Wednesday, December 02, 2009

Birthdays

There are a lot of birthdays coming up for the people in my life this month. December feels like a whirlwind month with Thanksgiving just over and Christmas coming up but I don't want anyone to miss out on a special day for celebrating their birth.

My birthday is in just about 2 months. I'll be 29. I feel wholly unprepared to be almost 30. I thought that at 30 I'd have it together. I thought I'd own a house, have a couple of cars, a career, money in the bank, be traveled and educated, and feel like a real adult. I don't have any of those things though.

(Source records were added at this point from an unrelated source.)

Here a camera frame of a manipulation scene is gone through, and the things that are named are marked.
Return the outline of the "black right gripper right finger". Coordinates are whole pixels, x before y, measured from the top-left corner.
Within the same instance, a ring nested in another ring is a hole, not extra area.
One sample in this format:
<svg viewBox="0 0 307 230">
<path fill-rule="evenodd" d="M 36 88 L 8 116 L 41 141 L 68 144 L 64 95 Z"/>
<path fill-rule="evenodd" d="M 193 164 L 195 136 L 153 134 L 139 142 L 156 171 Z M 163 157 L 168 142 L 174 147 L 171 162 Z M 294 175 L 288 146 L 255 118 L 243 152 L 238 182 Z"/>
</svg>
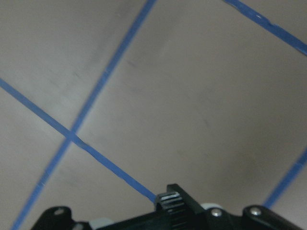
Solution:
<svg viewBox="0 0 307 230">
<path fill-rule="evenodd" d="M 200 215 L 205 212 L 205 209 L 178 184 L 168 184 L 166 190 L 179 193 L 189 214 Z"/>
</svg>

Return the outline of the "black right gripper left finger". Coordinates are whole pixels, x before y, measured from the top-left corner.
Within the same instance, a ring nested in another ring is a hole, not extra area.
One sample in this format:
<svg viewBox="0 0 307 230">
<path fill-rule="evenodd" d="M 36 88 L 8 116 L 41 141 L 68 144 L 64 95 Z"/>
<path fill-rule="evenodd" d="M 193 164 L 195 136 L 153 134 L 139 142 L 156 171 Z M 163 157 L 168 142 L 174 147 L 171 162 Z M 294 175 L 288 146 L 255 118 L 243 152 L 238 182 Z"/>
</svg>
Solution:
<svg viewBox="0 0 307 230">
<path fill-rule="evenodd" d="M 160 212 L 160 211 L 165 211 L 165 208 L 163 207 L 163 199 L 165 197 L 165 194 L 159 194 L 156 196 L 154 200 L 154 211 L 155 212 Z"/>
</svg>

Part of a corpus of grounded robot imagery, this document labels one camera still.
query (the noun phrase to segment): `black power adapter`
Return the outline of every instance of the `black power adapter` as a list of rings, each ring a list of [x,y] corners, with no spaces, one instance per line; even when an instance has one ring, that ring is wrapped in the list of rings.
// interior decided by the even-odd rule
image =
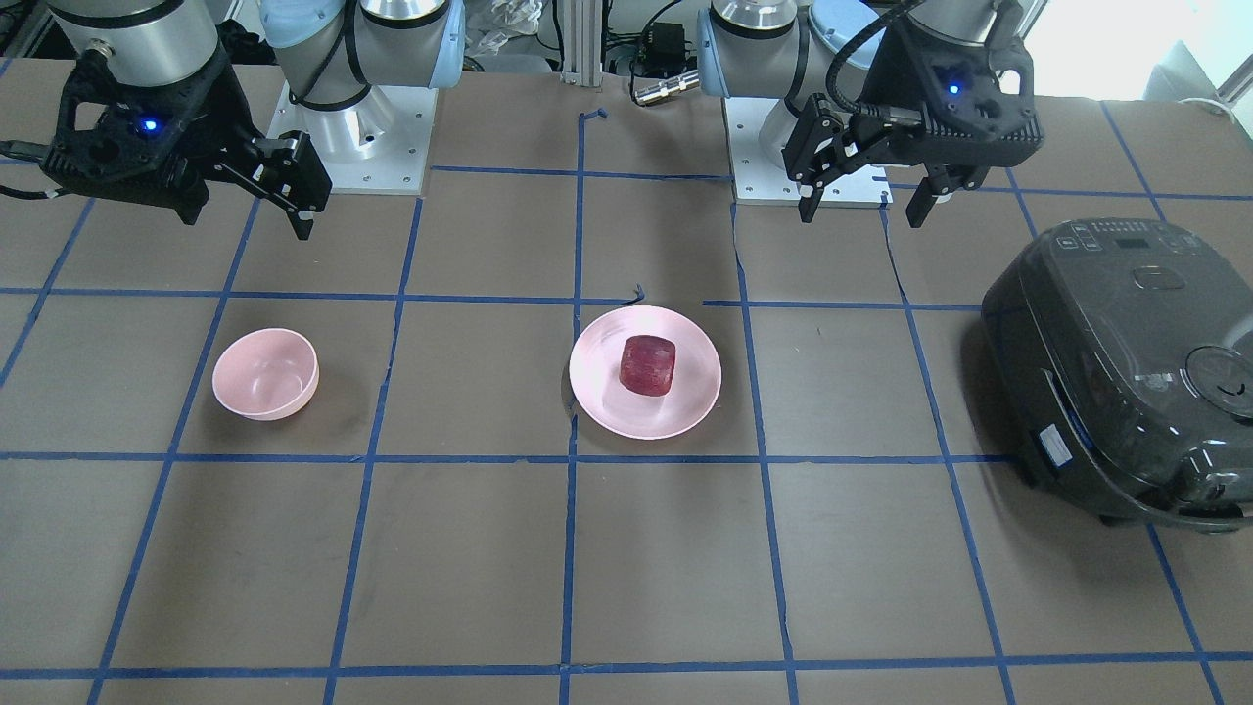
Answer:
[[[687,43],[683,25],[653,23],[644,33],[639,66],[644,78],[670,78],[687,70]]]

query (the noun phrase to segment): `pink plate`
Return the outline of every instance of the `pink plate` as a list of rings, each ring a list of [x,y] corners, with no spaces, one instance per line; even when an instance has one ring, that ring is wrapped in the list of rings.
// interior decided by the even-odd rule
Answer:
[[[633,334],[674,342],[674,382],[664,397],[644,397],[618,382],[623,346]],[[625,306],[600,316],[570,352],[570,387],[579,406],[606,430],[643,441],[678,436],[700,423],[722,389],[718,351],[690,319],[657,306]]]

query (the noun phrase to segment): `white label sticker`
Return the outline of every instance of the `white label sticker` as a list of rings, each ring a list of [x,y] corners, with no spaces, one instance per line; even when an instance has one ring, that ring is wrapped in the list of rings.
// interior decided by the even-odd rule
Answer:
[[[1074,458],[1066,448],[1066,442],[1061,441],[1061,433],[1058,432],[1058,425],[1049,425],[1049,428],[1040,432],[1040,445],[1044,446],[1044,452],[1048,453],[1049,460],[1053,461],[1054,468],[1060,468]]]

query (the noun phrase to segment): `plastic bag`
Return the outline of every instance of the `plastic bag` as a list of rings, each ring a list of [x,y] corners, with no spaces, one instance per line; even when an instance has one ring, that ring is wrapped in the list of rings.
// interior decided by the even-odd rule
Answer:
[[[466,0],[466,56],[497,54],[515,36],[536,34],[545,0]]]

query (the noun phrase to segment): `grid lines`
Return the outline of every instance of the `grid lines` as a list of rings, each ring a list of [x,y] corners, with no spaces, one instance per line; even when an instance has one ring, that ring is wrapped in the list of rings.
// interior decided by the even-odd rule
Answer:
[[[0,78],[11,64],[11,59],[0,64]],[[1014,193],[1022,217],[1032,237],[1037,237],[1035,223],[1024,198],[1025,193],[1063,194],[1074,197],[1116,197],[1116,198],[1148,198],[1159,217],[1164,219],[1159,199],[1197,199],[1197,200],[1253,200],[1253,195],[1207,195],[1185,193],[1155,193],[1145,178],[1139,164],[1119,131],[1118,125],[1108,106],[1103,103],[1101,109],[1114,129],[1115,136],[1121,145],[1128,160],[1134,168],[1136,177],[1144,187],[1143,193],[1135,192],[1099,192],[1099,190],[1069,190],[1045,188],[1020,188],[1012,169],[1006,169],[1010,187],[985,187],[982,190]],[[639,174],[618,172],[589,172],[585,170],[585,124],[593,118],[608,119],[608,113],[600,108],[590,114],[580,113],[578,121],[578,168],[566,169],[516,169],[516,168],[477,168],[456,165],[434,165],[432,170],[446,172],[476,172],[476,173],[504,173],[504,174],[540,174],[563,175],[576,180],[578,197],[575,212],[575,259],[574,259],[574,291],[566,297],[509,297],[509,296],[436,296],[406,293],[415,247],[419,237],[419,225],[422,209],[422,200],[416,199],[412,225],[410,230],[408,247],[405,255],[405,265],[396,294],[371,294],[353,292],[263,292],[263,291],[233,291],[233,282],[239,268],[239,263],[248,243],[249,233],[256,219],[259,200],[253,202],[247,224],[239,237],[229,272],[222,289],[110,289],[110,288],[58,288],[56,275],[73,248],[75,239],[90,214],[94,200],[89,199],[80,213],[74,229],[69,234],[65,245],[56,258],[48,278],[41,288],[34,287],[0,287],[0,296],[4,294],[38,294],[38,299],[28,316],[28,321],[14,347],[8,352],[5,366],[0,369],[0,391],[18,363],[24,346],[24,341],[36,324],[40,309],[49,296],[163,296],[163,297],[194,297],[218,298],[218,306],[208,326],[205,339],[200,349],[200,357],[192,376],[190,386],[184,398],[175,431],[165,453],[96,453],[81,452],[25,452],[21,450],[0,450],[0,461],[11,460],[45,460],[45,461],[91,461],[91,462],[124,462],[147,461],[162,462],[162,472],[153,493],[152,503],[144,523],[139,543],[135,548],[130,572],[123,589],[122,597],[113,620],[104,651],[98,667],[94,669],[0,669],[0,680],[90,680],[91,691],[88,705],[95,705],[100,697],[103,685],[108,680],[132,679],[212,679],[212,677],[238,677],[238,679],[325,679],[326,690],[323,702],[331,705],[335,701],[336,681],[341,677],[385,677],[385,676],[505,676],[505,675],[535,675],[556,676],[560,679],[559,705],[568,705],[571,675],[593,674],[659,674],[659,672],[724,672],[724,671],[763,671],[784,672],[787,675],[788,697],[791,705],[799,705],[796,674],[798,671],[840,671],[840,670],[887,670],[887,669],[951,669],[951,667],[989,667],[997,669],[1005,691],[1007,705],[1015,704],[1015,695],[1010,680],[1009,667],[1011,666],[1039,666],[1039,665],[1075,665],[1075,664],[1154,664],[1154,662],[1195,662],[1202,667],[1207,684],[1213,695],[1215,705],[1224,705],[1219,686],[1214,679],[1210,662],[1223,661],[1253,661],[1253,651],[1207,651],[1197,634],[1195,625],[1189,616],[1184,595],[1174,579],[1170,563],[1162,548],[1158,535],[1153,527],[1148,527],[1148,537],[1160,562],[1163,575],[1169,585],[1179,611],[1180,620],[1188,631],[1192,641],[1192,651],[1169,652],[1121,652],[1121,654],[1061,654],[1061,655],[1006,655],[1004,652],[1000,635],[994,616],[994,605],[989,595],[982,569],[980,566],[977,537],[971,527],[962,498],[961,486],[956,476],[956,465],[962,463],[1009,463],[1016,460],[1011,456],[960,456],[950,453],[945,438],[944,423],[932,388],[930,372],[927,368],[926,352],[918,333],[915,319],[915,311],[977,311],[977,306],[966,304],[922,304],[912,303],[901,289],[900,302],[801,302],[801,301],[753,301],[749,297],[744,270],[738,260],[737,273],[739,284],[739,299],[709,299],[705,306],[739,307],[743,318],[744,337],[748,356],[749,387],[753,402],[753,416],[757,435],[757,456],[580,456],[578,452],[578,414],[571,414],[569,450],[566,456],[383,456],[377,453],[380,432],[382,430],[386,413],[387,393],[392,364],[396,358],[397,341],[401,332],[402,313],[406,302],[431,301],[431,302],[471,302],[471,303],[516,303],[516,304],[569,304],[573,307],[574,336],[580,331],[580,316],[583,304],[621,304],[621,299],[611,298],[584,298],[581,257],[583,257],[583,228],[584,228],[584,199],[583,188],[585,179],[647,179],[647,180],[717,180],[729,182],[730,177],[724,174]],[[892,187],[903,184],[891,184]],[[880,208],[880,217],[883,227],[885,239],[891,252],[887,212]],[[732,230],[734,232],[736,205],[732,204]],[[896,272],[895,259],[892,260]],[[197,389],[202,384],[204,371],[208,364],[209,352],[217,334],[222,314],[227,303],[236,298],[308,298],[308,299],[370,299],[370,301],[395,301],[395,327],[392,331],[388,367],[385,379],[378,389],[375,406],[375,416],[371,427],[368,450],[365,456],[279,456],[279,455],[187,455],[179,453],[178,447],[187,426],[195,398]],[[940,445],[940,456],[903,456],[903,457],[796,457],[796,456],[771,456],[767,451],[766,435],[763,427],[763,409],[757,377],[757,361],[752,336],[752,309],[753,308],[868,308],[902,311],[908,323],[910,334],[916,352],[931,416],[935,422],[936,437]],[[130,595],[142,569],[147,542],[150,537],[157,513],[160,507],[165,483],[169,478],[174,463],[205,462],[205,463],[328,463],[328,465],[362,465],[365,468],[361,486],[357,521],[352,537],[347,575],[345,576],[343,595],[340,615],[336,626],[336,635],[328,665],[325,667],[115,667],[112,665],[113,650],[117,646],[120,630],[125,619]],[[561,654],[556,664],[474,664],[474,665],[380,665],[380,666],[343,666],[341,665],[345,634],[348,626],[348,617],[352,605],[352,595],[356,579],[356,569],[360,560],[361,543],[368,515],[372,471],[380,463],[535,463],[535,465],[565,465],[568,468],[566,482],[566,525],[565,525],[565,561],[563,581],[563,624],[561,624]],[[776,587],[776,600],[778,609],[778,621],[782,637],[783,659],[762,661],[682,661],[682,662],[606,662],[606,664],[575,664],[571,660],[571,631],[573,631],[573,599],[574,599],[574,538],[575,538],[575,501],[576,501],[576,471],[579,463],[742,463],[758,465],[761,468],[763,497],[766,503],[767,536],[772,561],[772,571]],[[843,659],[843,660],[797,660],[792,651],[792,644],[787,630],[787,600],[784,592],[783,571],[778,551],[777,528],[774,526],[774,511],[772,501],[772,486],[769,467],[772,465],[789,463],[823,463],[823,465],[928,465],[944,466],[949,475],[952,488],[954,502],[961,521],[966,547],[975,576],[975,582],[980,592],[980,600],[987,621],[987,629],[994,649],[992,656],[951,656],[933,659]]]

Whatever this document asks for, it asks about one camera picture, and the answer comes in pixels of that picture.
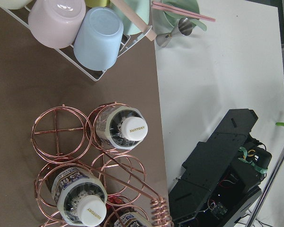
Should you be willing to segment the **tea bottle white cap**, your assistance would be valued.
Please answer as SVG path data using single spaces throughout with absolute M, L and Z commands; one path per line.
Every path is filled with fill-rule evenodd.
M 148 125 L 138 109 L 115 105 L 104 108 L 99 114 L 95 130 L 103 143 L 130 150 L 144 140 Z

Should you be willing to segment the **copper wire bottle basket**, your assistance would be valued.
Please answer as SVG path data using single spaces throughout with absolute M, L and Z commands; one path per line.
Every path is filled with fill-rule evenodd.
M 173 226 L 168 201 L 146 183 L 146 169 L 132 150 L 116 149 L 96 135 L 99 114 L 109 103 L 97 107 L 89 115 L 69 106 L 58 106 L 43 112 L 32 127 L 32 144 L 46 162 L 35 180 L 35 199 L 46 217 L 46 227 L 74 227 L 62 218 L 51 191 L 48 177 L 57 169 L 76 166 L 92 173 L 107 192 L 106 217 L 97 227 L 107 227 L 117 211 L 132 207 L 144 216 L 152 227 Z

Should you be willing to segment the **blue cup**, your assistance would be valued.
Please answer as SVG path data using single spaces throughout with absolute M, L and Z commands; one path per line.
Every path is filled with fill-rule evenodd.
M 113 10 L 104 7 L 90 9 L 73 46 L 76 59 L 90 70 L 111 68 L 119 53 L 123 30 L 123 23 Z

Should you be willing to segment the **steel jigger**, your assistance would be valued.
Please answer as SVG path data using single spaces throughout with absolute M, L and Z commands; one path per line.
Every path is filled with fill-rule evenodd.
M 170 40 L 176 36 L 189 36 L 193 31 L 193 25 L 191 21 L 183 17 L 179 19 L 177 24 L 174 26 L 171 32 L 163 33 L 156 36 L 156 44 L 160 47 L 166 47 Z

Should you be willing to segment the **green cup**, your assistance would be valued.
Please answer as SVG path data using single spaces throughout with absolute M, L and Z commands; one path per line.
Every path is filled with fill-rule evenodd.
M 115 0 L 110 1 L 109 5 L 121 19 L 124 35 L 136 35 L 145 30 L 140 24 L 143 21 L 145 25 L 150 19 L 150 1 L 149 0 Z

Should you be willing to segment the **yellow cup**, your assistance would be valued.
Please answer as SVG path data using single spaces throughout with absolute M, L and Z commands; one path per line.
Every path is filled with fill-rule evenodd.
M 110 0 L 85 0 L 85 4 L 87 7 L 106 7 L 110 3 Z

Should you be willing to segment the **pink cup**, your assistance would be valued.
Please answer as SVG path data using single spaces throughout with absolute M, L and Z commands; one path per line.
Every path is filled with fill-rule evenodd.
M 62 49 L 73 43 L 85 13 L 83 0 L 37 0 L 29 13 L 28 26 L 38 42 Z

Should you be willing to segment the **white cup rack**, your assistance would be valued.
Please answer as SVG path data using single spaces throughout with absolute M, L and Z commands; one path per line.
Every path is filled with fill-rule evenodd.
M 156 36 L 148 0 L 0 0 L 0 7 L 93 81 L 143 38 Z

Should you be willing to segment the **white cup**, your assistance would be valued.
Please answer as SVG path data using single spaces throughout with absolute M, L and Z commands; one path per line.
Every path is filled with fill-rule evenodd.
M 20 9 L 32 0 L 0 0 L 0 7 L 4 9 Z

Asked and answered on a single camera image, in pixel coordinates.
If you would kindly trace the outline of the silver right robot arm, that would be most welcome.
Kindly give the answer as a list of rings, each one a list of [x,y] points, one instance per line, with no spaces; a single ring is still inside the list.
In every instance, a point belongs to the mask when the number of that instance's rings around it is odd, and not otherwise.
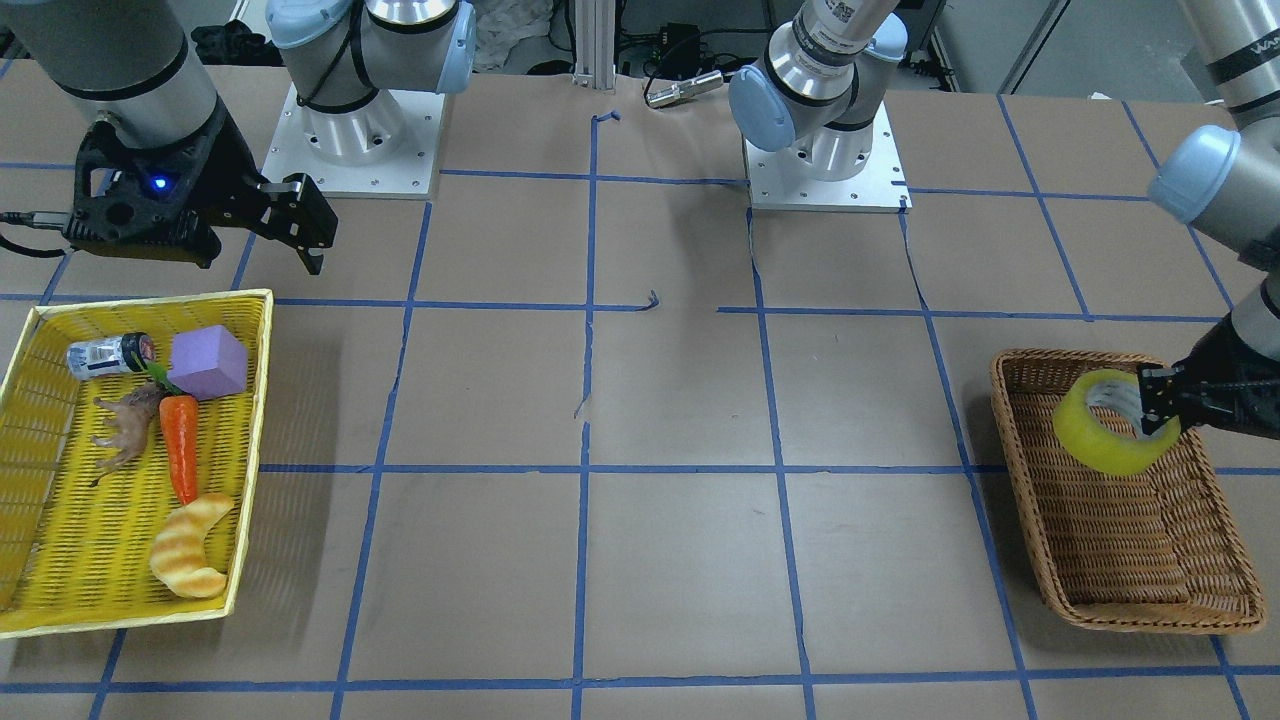
[[[271,1],[268,26],[291,73],[315,156],[365,164],[404,145],[394,92],[461,94],[477,18],[467,1]],[[307,273],[338,217],[320,179],[265,176],[165,1],[5,1],[3,26],[83,111],[65,211],[6,211],[102,258],[209,268],[220,227],[292,247]]]

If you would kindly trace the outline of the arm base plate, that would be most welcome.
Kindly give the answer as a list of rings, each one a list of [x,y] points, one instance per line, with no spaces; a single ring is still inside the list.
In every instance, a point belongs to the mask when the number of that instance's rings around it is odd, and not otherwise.
[[[887,106],[855,131],[820,128],[776,152],[742,141],[756,211],[905,213],[913,200]]]
[[[343,114],[302,108],[291,86],[262,173],[308,176],[328,199],[429,200],[449,97],[383,90]]]

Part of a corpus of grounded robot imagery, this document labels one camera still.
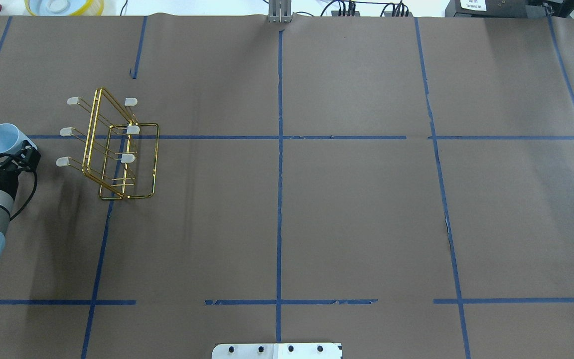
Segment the light blue cup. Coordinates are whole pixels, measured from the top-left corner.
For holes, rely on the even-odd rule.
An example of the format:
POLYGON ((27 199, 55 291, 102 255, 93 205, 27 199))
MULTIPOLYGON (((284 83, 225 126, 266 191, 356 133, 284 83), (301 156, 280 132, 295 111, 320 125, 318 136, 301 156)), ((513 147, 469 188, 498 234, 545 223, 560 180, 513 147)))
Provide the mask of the light blue cup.
POLYGON ((35 150, 38 149, 38 146, 16 125, 11 123, 0 124, 0 154, 14 155, 26 146, 32 146, 35 150))

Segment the yellow bowl with blue lid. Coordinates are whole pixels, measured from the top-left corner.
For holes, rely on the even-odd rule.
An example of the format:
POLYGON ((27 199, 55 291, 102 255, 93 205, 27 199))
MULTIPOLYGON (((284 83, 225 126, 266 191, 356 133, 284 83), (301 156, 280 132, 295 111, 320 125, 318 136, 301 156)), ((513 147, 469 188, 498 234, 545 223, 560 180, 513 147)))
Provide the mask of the yellow bowl with blue lid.
POLYGON ((32 16, 98 16, 103 13, 104 0, 25 0, 32 16))

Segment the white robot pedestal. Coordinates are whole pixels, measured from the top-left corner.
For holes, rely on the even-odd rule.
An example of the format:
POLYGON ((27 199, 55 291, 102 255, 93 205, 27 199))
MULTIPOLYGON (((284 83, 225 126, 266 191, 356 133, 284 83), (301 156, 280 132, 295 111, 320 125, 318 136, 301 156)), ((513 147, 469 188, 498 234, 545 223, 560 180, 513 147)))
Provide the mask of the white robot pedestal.
POLYGON ((212 359, 341 359, 337 343, 240 343, 216 345, 212 359))

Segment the aluminium frame post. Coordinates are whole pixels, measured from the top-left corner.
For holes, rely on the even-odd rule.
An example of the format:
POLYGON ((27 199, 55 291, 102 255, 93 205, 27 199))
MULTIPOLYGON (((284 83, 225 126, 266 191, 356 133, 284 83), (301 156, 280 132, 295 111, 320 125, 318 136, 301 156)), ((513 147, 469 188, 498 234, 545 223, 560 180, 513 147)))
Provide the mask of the aluminium frame post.
POLYGON ((293 20, 291 0, 266 0, 269 23, 289 23, 293 20))

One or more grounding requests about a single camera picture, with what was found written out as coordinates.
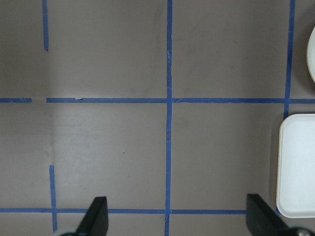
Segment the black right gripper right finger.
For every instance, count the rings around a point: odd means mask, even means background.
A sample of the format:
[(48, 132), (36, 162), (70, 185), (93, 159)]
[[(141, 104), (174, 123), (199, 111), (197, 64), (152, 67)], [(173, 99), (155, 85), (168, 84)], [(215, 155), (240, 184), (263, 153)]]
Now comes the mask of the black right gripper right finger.
[(252, 236), (289, 236), (287, 224), (258, 194), (246, 199), (246, 226)]

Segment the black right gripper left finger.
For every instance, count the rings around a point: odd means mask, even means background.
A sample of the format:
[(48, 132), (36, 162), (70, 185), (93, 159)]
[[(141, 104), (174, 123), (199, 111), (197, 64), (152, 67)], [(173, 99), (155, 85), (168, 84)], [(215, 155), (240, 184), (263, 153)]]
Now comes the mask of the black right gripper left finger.
[(77, 236), (105, 236), (108, 227), (107, 198), (95, 197), (75, 234)]

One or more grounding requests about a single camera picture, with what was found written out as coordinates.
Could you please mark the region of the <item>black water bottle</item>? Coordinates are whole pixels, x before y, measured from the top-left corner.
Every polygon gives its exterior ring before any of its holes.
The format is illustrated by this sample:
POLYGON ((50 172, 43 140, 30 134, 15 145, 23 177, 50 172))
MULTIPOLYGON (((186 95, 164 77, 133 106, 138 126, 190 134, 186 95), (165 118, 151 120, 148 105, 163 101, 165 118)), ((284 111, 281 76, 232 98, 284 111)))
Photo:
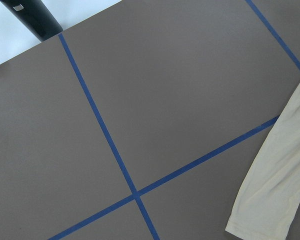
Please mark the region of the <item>black water bottle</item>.
POLYGON ((0 2, 41 42, 63 31, 41 0, 1 0, 0 2))

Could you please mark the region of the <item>beige long-sleeve graphic shirt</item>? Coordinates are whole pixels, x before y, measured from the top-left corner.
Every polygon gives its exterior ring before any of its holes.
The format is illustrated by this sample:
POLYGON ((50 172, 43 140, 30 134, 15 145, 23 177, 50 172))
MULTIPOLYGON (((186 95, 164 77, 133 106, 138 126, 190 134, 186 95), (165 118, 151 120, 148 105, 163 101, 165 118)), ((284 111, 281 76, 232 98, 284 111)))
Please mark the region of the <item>beige long-sleeve graphic shirt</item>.
POLYGON ((253 160, 225 231, 242 240, 284 240, 299 204, 300 83, 253 160))

I need to change my expectations. Life for me seems different than the life of my parents. My mom made different choices than me (partially from choice and I think partially they were good choices) and different options. My mom chose a career, a well paying one too. From that career she was able to afford a nice house, a couple of cars, several vacations a year, and really any reasonable thing she wanted. It certainly had it's costs though. She worked shift work and there were always a few days a week that she was completely exhausted and missed out on everything. Her mom cared for my siblings and me because my mom was unavailable to do so. She had a terrible marriage to an emotionally and verbally abusive man.

I think I'd rather take my 29 than hers. Even if I don't have a house of my own.

1 Comments:

Blogger Karinda said...

I thought I'd have it together at 30 also.